Task description:
Say how many lines of the material include "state". Give the number without any other text.

Recorded data:

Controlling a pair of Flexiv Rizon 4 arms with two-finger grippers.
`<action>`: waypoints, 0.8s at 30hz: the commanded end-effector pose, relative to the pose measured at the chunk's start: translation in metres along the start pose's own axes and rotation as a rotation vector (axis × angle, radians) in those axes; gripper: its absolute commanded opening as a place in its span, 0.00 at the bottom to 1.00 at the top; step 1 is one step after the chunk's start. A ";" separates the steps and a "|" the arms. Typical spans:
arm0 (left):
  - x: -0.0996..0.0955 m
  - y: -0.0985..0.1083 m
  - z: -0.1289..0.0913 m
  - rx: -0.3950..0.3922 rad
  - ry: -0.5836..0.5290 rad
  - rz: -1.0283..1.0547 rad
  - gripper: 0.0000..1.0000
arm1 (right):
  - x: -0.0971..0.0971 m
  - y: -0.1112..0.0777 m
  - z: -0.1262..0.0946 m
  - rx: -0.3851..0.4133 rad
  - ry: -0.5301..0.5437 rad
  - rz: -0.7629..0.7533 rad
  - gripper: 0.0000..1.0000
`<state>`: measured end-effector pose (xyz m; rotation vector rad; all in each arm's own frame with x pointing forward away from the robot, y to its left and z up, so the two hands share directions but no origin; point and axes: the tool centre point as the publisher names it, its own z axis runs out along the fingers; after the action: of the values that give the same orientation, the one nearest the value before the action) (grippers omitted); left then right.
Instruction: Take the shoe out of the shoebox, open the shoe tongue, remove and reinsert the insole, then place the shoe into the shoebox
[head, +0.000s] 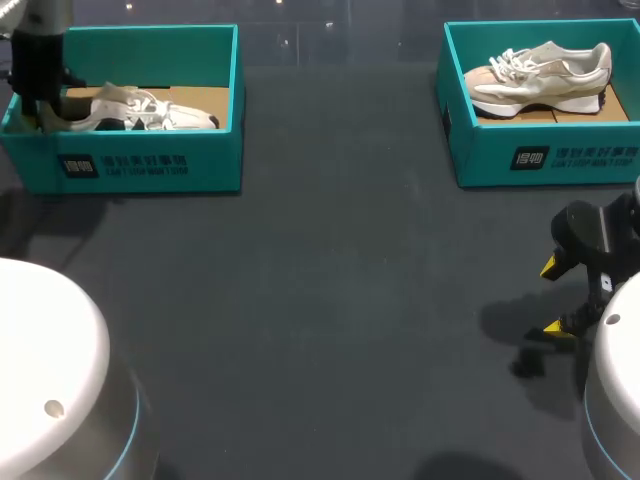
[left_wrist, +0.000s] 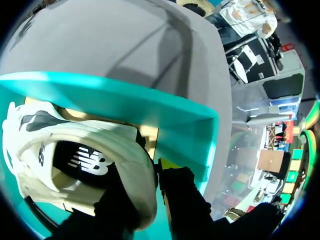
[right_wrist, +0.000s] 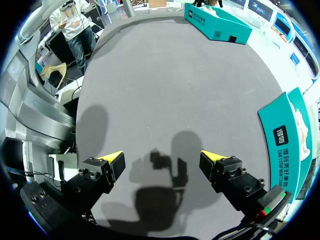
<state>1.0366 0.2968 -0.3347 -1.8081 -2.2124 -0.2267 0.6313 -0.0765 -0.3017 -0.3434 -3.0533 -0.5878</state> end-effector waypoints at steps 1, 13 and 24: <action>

Result of this exercise:
2